On Apr 12, 2012, at 10:18 , Nicholas Doty wrote:

> On Apr 12, 2012, at 9:47 AM, Shane Wiley wrote:
> 
>> Nike,
> 
> s/Nike/Nick/ ;)
> 
>> Interestingly each of the terms you've selected have specific legal context and break your goal of "avoid getting into the details of a particular model of content (leaving that up to the implementer and the particular jurisdiction's [laws])".
> 
> I thought that was the thinking, that we should refer to known terms that have meaning that you interpret with your regulator in your jurisdiction. Can you point us to documentation on what those terms mean that we might not want?
> 
>> That aside, many of us feel this language is close but has some unintended impacts to user experiences albeit it well intentioned.
> 
> Great! I wasn't foolish enough to assume that just because we had several people comfortable with these three adjectives that we wouldn't have a lovely debate with other alternatives. :)
> 
>> Rather than use the terms "distinct, affirmative" I would recommend this be altered to "explicit" as this allows some degree of bundling of permissions but means the material elements must be directly evident to a user for it to meet the "explicit" bar (again, another term with legal context - I don't know how we discuss this topic without stepping into existing legal territory :-) ).
> 
> Are others comfortable with "explicit, informed consent"? Do we think "explicit" covers cases that stakeholders care about regarding defaults?

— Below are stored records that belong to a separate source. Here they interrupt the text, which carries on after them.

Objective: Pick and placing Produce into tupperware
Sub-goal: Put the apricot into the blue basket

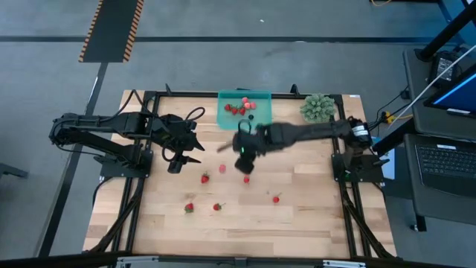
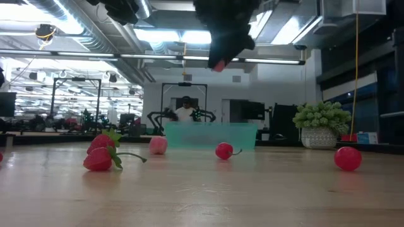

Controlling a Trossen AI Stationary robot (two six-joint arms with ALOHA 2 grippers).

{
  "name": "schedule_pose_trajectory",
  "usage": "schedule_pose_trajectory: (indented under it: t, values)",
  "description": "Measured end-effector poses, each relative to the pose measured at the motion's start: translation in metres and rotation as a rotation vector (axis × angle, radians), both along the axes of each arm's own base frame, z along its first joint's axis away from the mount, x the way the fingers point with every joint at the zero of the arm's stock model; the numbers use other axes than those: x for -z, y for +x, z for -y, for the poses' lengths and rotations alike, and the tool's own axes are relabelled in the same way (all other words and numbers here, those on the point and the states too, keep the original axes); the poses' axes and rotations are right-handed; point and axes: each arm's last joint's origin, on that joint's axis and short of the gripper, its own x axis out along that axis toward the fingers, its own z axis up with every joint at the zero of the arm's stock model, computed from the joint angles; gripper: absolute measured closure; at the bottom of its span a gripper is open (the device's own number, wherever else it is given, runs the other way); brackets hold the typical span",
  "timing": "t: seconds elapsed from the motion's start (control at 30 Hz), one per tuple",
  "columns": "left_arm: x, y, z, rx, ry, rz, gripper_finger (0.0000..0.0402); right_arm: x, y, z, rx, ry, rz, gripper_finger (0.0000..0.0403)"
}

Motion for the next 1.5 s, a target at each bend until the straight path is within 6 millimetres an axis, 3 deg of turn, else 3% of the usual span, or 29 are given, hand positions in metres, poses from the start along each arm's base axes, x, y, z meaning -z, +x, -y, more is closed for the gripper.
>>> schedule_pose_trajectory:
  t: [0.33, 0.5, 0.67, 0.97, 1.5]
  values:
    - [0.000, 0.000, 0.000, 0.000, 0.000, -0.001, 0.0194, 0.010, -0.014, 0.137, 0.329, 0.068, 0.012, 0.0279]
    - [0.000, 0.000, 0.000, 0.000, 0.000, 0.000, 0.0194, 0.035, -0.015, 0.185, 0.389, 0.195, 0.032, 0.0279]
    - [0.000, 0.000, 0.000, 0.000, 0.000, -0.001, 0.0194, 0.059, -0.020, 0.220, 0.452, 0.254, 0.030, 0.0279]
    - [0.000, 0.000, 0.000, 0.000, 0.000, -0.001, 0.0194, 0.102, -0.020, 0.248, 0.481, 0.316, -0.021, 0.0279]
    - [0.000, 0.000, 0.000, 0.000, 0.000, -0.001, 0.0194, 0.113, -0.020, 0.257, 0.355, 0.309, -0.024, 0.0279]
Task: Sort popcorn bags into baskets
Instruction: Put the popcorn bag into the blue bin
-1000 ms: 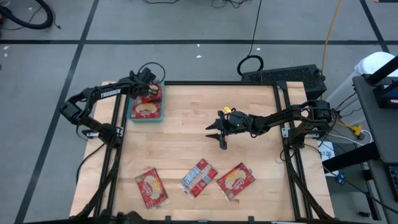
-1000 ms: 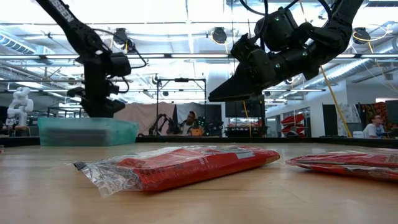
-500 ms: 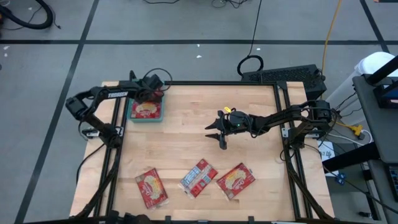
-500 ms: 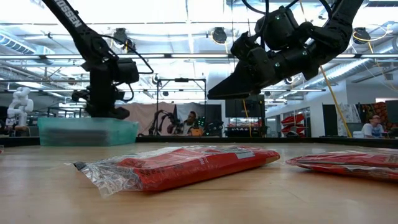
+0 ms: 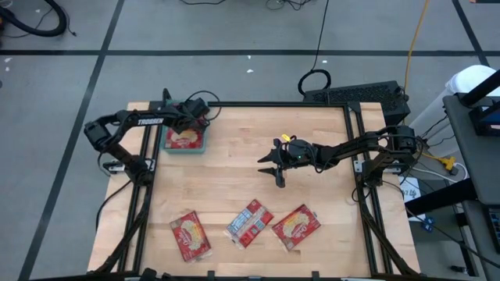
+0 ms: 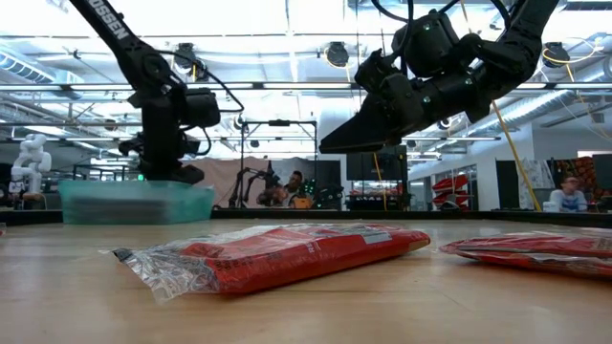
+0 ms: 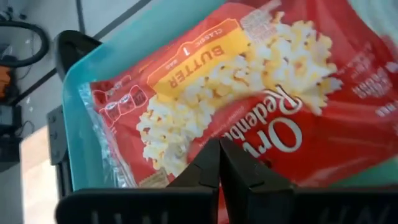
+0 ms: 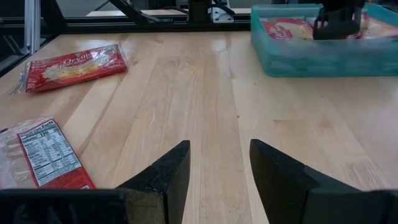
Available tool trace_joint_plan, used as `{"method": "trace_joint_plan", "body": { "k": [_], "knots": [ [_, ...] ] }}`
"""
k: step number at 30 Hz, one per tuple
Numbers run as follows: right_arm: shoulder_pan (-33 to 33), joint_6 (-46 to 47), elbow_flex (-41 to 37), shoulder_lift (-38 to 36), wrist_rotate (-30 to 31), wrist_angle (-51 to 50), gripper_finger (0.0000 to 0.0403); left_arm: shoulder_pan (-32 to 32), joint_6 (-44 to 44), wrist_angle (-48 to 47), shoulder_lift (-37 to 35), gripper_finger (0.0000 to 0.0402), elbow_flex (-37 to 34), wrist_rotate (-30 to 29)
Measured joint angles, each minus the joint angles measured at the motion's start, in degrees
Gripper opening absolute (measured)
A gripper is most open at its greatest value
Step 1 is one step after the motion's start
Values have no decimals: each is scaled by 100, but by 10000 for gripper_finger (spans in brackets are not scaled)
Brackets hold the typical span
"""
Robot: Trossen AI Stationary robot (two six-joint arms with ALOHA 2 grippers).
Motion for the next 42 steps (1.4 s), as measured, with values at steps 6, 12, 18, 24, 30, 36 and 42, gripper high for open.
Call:
{"method": "trace_joint_plan", "body": {
  "k": [6, 12, 18, 24, 30, 36, 42],
  "knots": [
    [0, 142, 0, 0, 2, -86, 157, -189, 57, -12, -396, 17, 0, -522],
    [0, 494, 0, 0, 2, -90, 157, -27, 144, -422, -580, 4, 0, 969],
    [0, 613, 0, 0, 15, -81, 157, 22, 193, -235, -499, 15, -209, 1398],
    [20, 643, 0, 0, 24, -81, 157, 251, 168, -40, -498, 4, -401, 902],
    [20, 643, 0, 0, 30, -81, 157, 249, 407, 29, -543, 19, -409, 774],
    [22, 643, 0, 0, 189, -83, 157, -37, 417, -15, -820, 4, -409, 772],
    [26, 902, 0, 0, 300, -90, 157, -368, 481, 84, -1467, 17, -411, 744]
  ]
}}
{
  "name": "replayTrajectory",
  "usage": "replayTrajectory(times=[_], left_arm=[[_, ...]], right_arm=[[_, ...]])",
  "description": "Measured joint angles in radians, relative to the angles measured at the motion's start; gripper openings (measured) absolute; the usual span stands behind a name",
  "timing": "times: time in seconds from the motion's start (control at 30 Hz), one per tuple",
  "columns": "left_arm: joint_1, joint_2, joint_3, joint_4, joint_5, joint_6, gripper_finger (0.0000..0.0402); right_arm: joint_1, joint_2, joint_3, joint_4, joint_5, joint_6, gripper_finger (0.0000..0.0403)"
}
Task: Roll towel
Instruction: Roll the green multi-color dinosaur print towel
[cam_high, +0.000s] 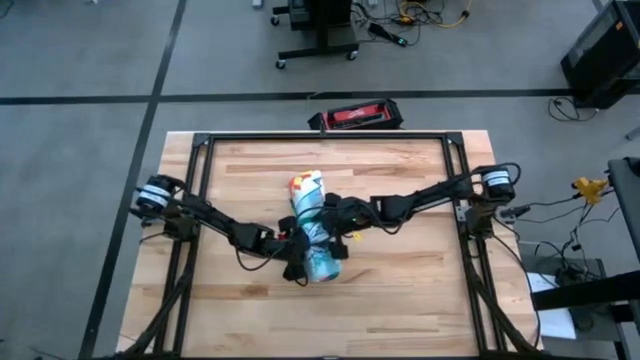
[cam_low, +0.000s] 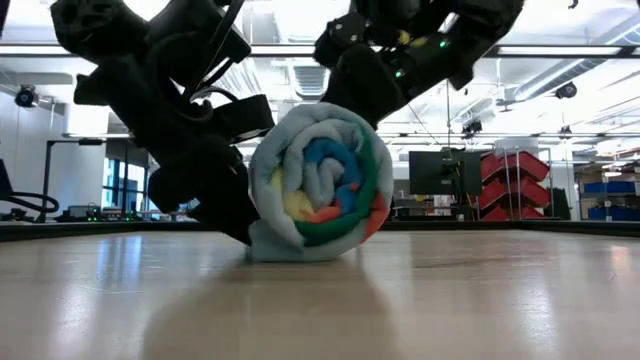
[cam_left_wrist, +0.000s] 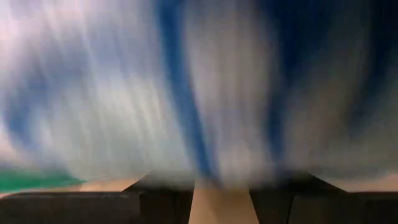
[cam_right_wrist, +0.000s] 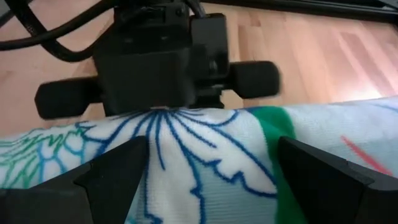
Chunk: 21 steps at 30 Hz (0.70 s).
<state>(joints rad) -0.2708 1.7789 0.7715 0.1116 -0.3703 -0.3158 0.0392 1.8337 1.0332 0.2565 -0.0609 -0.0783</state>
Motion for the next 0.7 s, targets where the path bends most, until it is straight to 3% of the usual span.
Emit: replayTrajectory(times=[0.3,0.7], left_arm=[[-0.007,-0.015,0.0,-0.025,-0.005,-0.016,0.0116],[-0.042,-0.217,0.0,-0.327,-0.015,-0.091,0.0116]], right_arm=[[0.003,0.058,0.052,-0.008,-0.008,-0.011,0.0348],[0.002,0.109,0.045,0.003,-0.018,-0.009,0.0348]])
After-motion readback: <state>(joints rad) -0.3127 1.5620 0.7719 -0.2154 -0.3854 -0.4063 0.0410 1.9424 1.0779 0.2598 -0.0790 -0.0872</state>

I now understand that "distinct" over-reaches what we wanted to achieve (that presenting a whole load of questions to the user, with only a "yes/no to all" option is probably poor).  If "explicit" means both that they are asked the question and have the opportunity to say "no" without throwing the baby out with the bath-water, as it were, I think dropping "distinct" is fine.

So, are we now suggesting "explicit, affirmative, consent"?

David Singer
Multimedia and Software Standards, Apple Inc.